> TASK PROMPT:
For each line below with the word "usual", write out a copy.
** Opening PROVIDED DATA block **
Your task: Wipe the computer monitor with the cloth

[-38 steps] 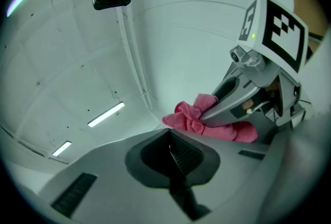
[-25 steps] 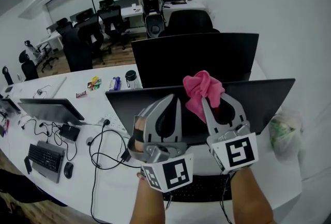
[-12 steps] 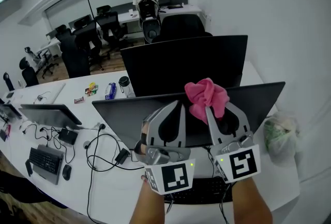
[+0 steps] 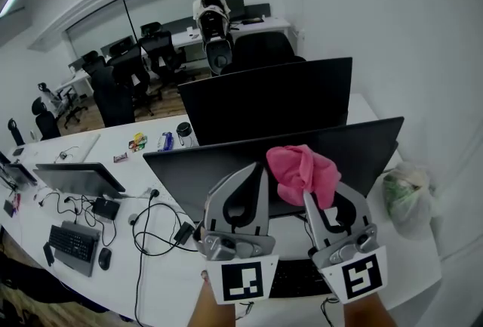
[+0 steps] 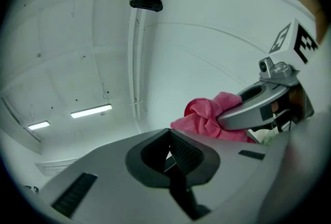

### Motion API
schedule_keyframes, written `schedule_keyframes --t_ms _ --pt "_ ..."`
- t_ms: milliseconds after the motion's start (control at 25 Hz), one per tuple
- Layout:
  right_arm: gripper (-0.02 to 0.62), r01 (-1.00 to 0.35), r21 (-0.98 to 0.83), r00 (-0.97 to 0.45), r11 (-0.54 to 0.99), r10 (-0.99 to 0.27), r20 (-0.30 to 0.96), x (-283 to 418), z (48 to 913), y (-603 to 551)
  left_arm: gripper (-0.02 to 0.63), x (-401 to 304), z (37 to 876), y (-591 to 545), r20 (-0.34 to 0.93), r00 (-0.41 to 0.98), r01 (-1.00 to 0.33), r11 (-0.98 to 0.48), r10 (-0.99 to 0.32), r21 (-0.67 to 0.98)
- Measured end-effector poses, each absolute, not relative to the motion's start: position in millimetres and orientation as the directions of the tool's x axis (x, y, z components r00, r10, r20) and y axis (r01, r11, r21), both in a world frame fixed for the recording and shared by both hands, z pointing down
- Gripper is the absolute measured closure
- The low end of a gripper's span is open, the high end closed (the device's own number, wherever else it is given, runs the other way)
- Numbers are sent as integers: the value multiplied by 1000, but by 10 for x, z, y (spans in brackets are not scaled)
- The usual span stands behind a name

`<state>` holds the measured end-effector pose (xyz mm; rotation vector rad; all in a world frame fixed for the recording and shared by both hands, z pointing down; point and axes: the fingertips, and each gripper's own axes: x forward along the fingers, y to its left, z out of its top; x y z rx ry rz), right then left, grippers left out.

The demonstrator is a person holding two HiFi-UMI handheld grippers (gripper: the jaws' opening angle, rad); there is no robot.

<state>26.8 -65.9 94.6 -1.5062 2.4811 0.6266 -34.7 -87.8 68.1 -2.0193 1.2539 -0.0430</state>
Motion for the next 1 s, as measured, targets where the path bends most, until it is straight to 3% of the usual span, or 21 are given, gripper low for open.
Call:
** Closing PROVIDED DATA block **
> EXPECTED OUTPUT:
- The usual span stands behind a name
Motion for the next 1 s, as measured, targets where the path bends most, until it is straight to 3% of the usual span, or 21 are given, gripper low for open.

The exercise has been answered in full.